──────── Data provided
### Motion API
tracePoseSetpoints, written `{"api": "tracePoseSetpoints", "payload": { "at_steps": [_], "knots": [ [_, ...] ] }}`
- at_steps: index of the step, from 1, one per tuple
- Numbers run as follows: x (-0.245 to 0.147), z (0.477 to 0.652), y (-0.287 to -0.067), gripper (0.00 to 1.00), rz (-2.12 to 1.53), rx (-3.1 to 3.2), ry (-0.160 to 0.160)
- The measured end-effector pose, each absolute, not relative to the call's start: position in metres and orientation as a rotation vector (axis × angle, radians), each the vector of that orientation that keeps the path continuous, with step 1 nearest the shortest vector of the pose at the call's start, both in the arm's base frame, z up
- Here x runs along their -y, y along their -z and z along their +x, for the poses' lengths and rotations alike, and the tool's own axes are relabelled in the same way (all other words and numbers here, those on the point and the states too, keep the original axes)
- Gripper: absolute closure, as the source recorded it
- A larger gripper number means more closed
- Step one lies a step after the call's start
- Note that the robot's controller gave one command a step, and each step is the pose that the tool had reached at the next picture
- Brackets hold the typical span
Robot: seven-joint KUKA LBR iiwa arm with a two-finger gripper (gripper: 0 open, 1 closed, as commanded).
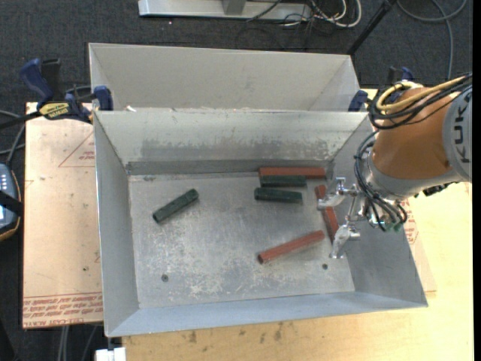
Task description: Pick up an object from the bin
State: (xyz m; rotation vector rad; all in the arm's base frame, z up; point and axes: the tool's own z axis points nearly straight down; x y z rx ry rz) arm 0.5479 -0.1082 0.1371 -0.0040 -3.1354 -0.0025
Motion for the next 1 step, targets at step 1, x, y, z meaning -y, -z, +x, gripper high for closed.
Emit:
{"api": "tracePoseSetpoints", "payload": {
  "at_steps": [1],
  "knots": [
    [0.1079, 0.5499, -0.1409, 0.00, 0.000, 3.143, 0.001]
  ]
}}
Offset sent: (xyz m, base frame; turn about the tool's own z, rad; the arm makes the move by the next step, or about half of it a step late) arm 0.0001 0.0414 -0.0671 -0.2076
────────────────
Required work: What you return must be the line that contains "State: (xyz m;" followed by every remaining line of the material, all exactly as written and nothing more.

Task result:
State: (xyz m; rotation vector rad; all in the arm's base frame, z up; point and axes: the tool's own z axis points nearly straight down; x y z rx ry rz) arm 0.5479 -0.1082 0.1371 -0.0040 -3.1354 -0.0025
Motion for the next 1 step, targets at step 1, x, y, z meaning -y, -z, +x, gripper high for closed.
Emit:
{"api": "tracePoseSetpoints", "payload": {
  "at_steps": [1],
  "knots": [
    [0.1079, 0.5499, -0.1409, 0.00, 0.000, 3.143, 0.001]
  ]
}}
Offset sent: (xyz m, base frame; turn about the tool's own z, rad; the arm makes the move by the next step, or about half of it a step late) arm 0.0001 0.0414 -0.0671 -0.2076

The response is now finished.